16)知事・大澤は公舎の塀のかさ上げを本当は総務部に指示していたこと
 さらに被告らは、平成24年12月5日付の公開質問状(2)で次の質問をした(甲18質問17)。
 知事・大澤は平成23年7月13日(水)午後の記者会見で、記者からの「塀のかさ上げについては・・・。」という質問に対して、「塀のかさ上げは、私ではなくて管財課が・・・。」と答えている。塀のかさ上げは、利用者である知事・大澤の指示ではなく、管財課が勝手にやったというふうにも受け取れるが、もしそうであるならば、なぜ管財課は塀のかさ上げをおこなわなければならなかったのか?それは誰の指示だったのか?管財課長か?それとも秘書課長なのか?あるいは総務部長なのか?その法的根拠は何か?
 しかし、被告は回答を拒否した(甲19)。公舎管理規則では、使用者による増築、改築、模様替え、工作物設置は禁止されているが、但し書きで、知事の許可を受けたものはこの限りでないとされている。塀のかさ上げのような工作物の設置は、当然知事の許可が必要なはずだが、知事・大澤は管財課がやったと示唆している。このことは、管理規則違反ではないのか。
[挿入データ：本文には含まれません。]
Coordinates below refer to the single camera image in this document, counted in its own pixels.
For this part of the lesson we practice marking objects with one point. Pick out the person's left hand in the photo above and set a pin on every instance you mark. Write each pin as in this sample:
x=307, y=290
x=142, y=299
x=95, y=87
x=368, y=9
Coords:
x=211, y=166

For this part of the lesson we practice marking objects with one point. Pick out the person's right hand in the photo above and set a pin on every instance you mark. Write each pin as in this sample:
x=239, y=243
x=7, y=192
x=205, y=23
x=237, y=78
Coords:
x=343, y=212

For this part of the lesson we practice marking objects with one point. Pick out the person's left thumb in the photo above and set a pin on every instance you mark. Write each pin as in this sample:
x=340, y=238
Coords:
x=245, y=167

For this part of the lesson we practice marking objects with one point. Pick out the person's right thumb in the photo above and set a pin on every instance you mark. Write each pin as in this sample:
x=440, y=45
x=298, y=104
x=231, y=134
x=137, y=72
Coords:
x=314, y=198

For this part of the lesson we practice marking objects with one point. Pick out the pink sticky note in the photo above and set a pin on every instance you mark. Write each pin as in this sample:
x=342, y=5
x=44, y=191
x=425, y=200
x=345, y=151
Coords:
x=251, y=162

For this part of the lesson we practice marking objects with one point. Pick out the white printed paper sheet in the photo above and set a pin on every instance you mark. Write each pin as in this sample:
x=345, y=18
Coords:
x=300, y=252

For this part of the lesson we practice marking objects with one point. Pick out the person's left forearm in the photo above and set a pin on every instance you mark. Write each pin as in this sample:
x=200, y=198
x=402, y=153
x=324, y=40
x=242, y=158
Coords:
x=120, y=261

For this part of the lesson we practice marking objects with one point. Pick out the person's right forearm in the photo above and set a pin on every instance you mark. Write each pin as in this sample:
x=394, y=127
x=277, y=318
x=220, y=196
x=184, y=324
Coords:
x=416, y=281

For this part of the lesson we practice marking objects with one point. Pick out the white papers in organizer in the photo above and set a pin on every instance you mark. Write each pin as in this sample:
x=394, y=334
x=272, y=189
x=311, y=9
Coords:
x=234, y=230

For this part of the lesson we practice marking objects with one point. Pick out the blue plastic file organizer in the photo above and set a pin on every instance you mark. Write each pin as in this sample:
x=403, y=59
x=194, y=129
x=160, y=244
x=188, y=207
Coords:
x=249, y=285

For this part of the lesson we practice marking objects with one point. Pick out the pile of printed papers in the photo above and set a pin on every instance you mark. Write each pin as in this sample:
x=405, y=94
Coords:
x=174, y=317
17)知事・大澤は公舎の塀のかさ上げを本当は総務部に指示していたこと
 さらに被告らは、平成24年12月5日付の公開質問状(2)で次の質問をした(甲18質問18)。
 平成19年10月12日に、「大手町1号公舎(旧副知事公舎)雑工事」が「運営上、必要なため」として、平成19年10月10日着工、10月31日完成予定として、予定価格税込み26万2500円(税抜き25万円)のところ、決定価格税込み24万7800円(税抜き23万6000円)で㈱リフォームコバヤシが随意契約で受注した。雑工事の内容は、木戸調整、玄関握り玉、玄関シリンダー、勝手口鍵改修費、和室畳表が得、裏口木戸調整、玄関ロビーカーペット剥がし復旧、表札ヒノキ書き文字、表札カバーSUSとなっている。この時の表札ヒノキ書き文字は、誰の名前の文字だったのか?
 しかし、被告は回答を拒否した(甲19)。平成18年10月12日に被告がリフォームコバヤシに表札など公舎の雑工事を発注した時期といえば、その2日前の平成18年10月10日に、被告は「副知事公舎浴室改修工事」を、やはりリフォームコバヤシに245万7千円(税込)で発注している。この時点ではまだ副知事・茂原が入居する可能性があったわけだが、表札ヒノキ書き文字は、「茂原璋男」だったのか、それとも「大澤正明」だったのか、被告は回答できるはずである。被告に求釈明をする。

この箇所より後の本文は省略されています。